How to formulate the batchnorm calculation into a linear transformation?

ptrblck · January 26, 2018, 12:34pm

@Sun-xiaohui The author of the original question wanted to use some interval BatchNorm values to manipulate the data (see first post).
Since BatchNorm is already applied in the forward pass, I don’t really know, what happens if you apply it another time in the last manipulation. What is your use case?

Sun-xiaohui · January 26, 2018, 1:31pm

The way I am sorry that I ask questions, making you feel confused. I want to ask question is like this, to rewrite the MyBatchNorm method, the original author want to get y = kx + h expression, calculated by the corresponding k has, but in return value x.data formula corresponding to the beta is inconsistent with the h, I don’t know this, and did you noticed. And yes, you asked, in the final again call again, I’m not familiar with pytorch this, you mean in the forward x = self. bn (x) operation, has been dealt with, the input x into batchnorm, batchnorm return values assigned to x, x.data if calculated in the process of a batchnorm formula, it is equivalent to x twice the batch operation. I don’t know if I’ll torture to understand whether it is right, if that’s the case, that also can remove the x.d ata operation to, but if can remove, when you write MyBatchnorm write x.data = k * x.data + beta What is the role Well. At the same time return the value of x will participate in the activation function of the network operation , hope you can give the answer. I wonder if you can understand my answer.

ptrblck · January 26, 2018, 1:51pm

Don’t worry! We are here to help

Well, maybe it was a typo, but he asked for y=kx+b:

Maybe you are right and it should be y=kx+h.
@LJ_Mason Could you confirm @Sun-xiaohui 's remark?

Yes, x = self.bn(x) applies the batch norm on x, so that x_out = (x - mean[x])/sqrt(Var[x] + eps) * gamma + beta. I don’t know what kind of normalization one would get applying k and h after the BatchNorm. Maybe @LJ_Mason could give some feedback on this.

Do you want to backpropagate through k and h somehow? gamma and beta are already being updated in the BatchNorm layer (self.bn).

I hope I could help!

Sun-xiaohui · January 26, 2018, 2:33pm

Yes, that gave me some help.Thanks for your answer.
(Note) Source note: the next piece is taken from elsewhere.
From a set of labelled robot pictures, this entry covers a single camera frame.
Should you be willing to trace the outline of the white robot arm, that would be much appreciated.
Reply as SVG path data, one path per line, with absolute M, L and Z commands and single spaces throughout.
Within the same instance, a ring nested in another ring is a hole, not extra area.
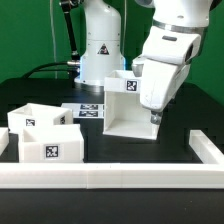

I still have some questions about whether I can omit the last x.data operation in the forward, and the purpose of this operation is to return to the question that the original author asked for a linear function. On our asking, you not is say this may cause to enter the secondary batch norm problem, and the return of x will participate in the network after batchnorm in operation, if involved in operation, if the value of x and pytorch itself provide batchnorm method of processing the input data after after the type of the return value is the same? Still have even if I can make the x.data operation to remove it, it will affect the training of the network at the same time? Thanks.

3a08078858321b0c74cc · July 24, 2018, 5:18am

@ptrblck
I also try to emulate the BatchNorm2d manually. I first extract a BatchNorm2d from a trained network and manually extract the parameter from this module to conduct my own batch norm function. the code is below

bn=copy.deepcopy(net.bn)
bn.track_running_stats=False
x=torch.rand(2,16,1,1)
print(bn(x).view(2,-1))

k=bn.weight/torch.sqrt(bn.running_var+1e-05)
h=bn.bias-bn.running_mean*bn.weight/torch.sqrt(bn.running_var+1e-05)

print((x.view(2,16)*k+h).view(2,-1))

and the two outputs are mismatched. I wonder why this happens, Thanks!